Myeloproliferative disorders
- Describes a group of conditions arising from marrow stem cells and charcterised by clonal proliferation of one or more haematopoetic components in the bone marrow and in many cases the liver and the spleen
- Three disorders are included in this classification;
- Polycythaemia rubra vera (PRV)
- Essential thrombocythaemia (ET)
- Myelofibrosis
- Polycythaemia rubra vera (PRV)
- There is a common aetiology with a mutation in the cytoplasmic tyrosine kinase, JAK-2 occuring in almost all patients with PRV and half of the patients with ET and myelofibrosis
- The mutation occurs in a highly conserved region of the pseudokinase gene which is believed to be important in negative regulation of JAK-2 signalling
- JAK-2 is involved in the signal transduction of various growth factor e.g. IL-3, EPO. GM-CSF
- CML used to be classed as a myeloproliferative disorder but is now recognized as a separate entity
Polycythaemia
- Also called erythrocytosis is defined as an increase in Hb concentration above the normal limit for a person’s age and sex
- It can be divided into ABSOLUTE polycythaemia where there is an increased red cell mass and RELATIVE polycythaemia where the red cell mass is normal but the plasma volume is reduced
- Absolute polycythaemia can be divided into primary and secondary
- Causes
- Primary
- Polycythaemia rubra vera
- Familial polycythaemia
- Polycythaemia rubra vera
- Secondary
- Appropriately increased EPO i.e.;
- High altitude
- Chronic lung disease
- Cyanotic heart disease
- Increased affinity haemoglobin
- Heavy cigarette smoking
- Inappropriate EPO increase;
- Renal disease e.g. carcinoma, cysts, transplants
- Uterine leiomyoma
- Hepatocellular carcinoma
- Cerebellar haemangioblastoma
- Appropriately increased EPO i.e.;
- Primary
- Causes of relative polycythaemia
- Fluid depletion – dehydration and plasma loss (e.g. burns)
- Cigarette smoking
- Stress (associated with smoking, alcohol, hypertension, obesity and diuretic therapy)
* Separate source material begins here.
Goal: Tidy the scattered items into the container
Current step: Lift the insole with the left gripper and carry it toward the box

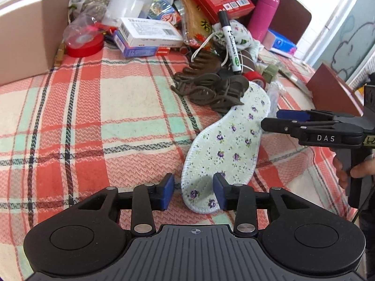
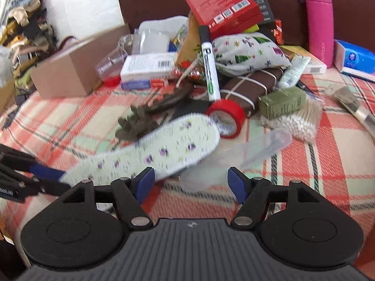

- Fluid depletion – dehydration and plasma loss (e.g. burns)
Polycythaemia rubra vera
- Seen in older patients with an equal sex incidence
- Clinical features are a result of hyperviscosity, hypervolaemia or hypermetabolism
- Headaches, dyspnoea, blurred vision, night sweats and purities
- Plethoric appearance – ruddy cyanosis and retinal venous engorgement
- Splenomegaly
- Haemorrhage (GI, uterine, cerebral) or venous/arterial thrombosis
- Hypertension
- Gout
- Peptic ulceration
Haematological findings include;
- Increased HB, haematocrit and red cell count
- Raised WCC
- Raised neutrophil alkaline phosphatase
- Raised platelet count
- BM hyperplasia of erythroid, granulocytic and megakaryocytic cell
- Decreased serum EPO
- Increased plasma urate
- Increased total blood vol and viscosity
- PCR for JAK2 mutation
Treatment
- Aimed at achieving a normal blood count, a haematocrit of 0.45 and a platelet count below 400 x109
- Venesection – doesn’t control platelet count
- Cytotoxic myelosuppression e.g. hydroxyurea
- Phosphorus-32 therapy – usually reserved for older people with severe disease. Patients may go on to develop leukaemia
- Interferon – given subcut
- Asprin – reduces thrombotic complications without an increased risk of major haemorrhage
Course and prognosis
- Generally prognosis is good with a median survival of 10-16 years
- Main clinical problems are thrombosis and haemorrhage
- 30% of patients progress to myelofibrosis
- 5% progress to AML
Essential thrombocythaemia
- Here there is a sustained increase in platelet count, because of megakeryocyte proliferation and production of platelet
- The central diagnostic feature is a platelet count of >400
Causes of a raised platelet count;
- Reactive (need to be excluded before there is a diagnosis of ET)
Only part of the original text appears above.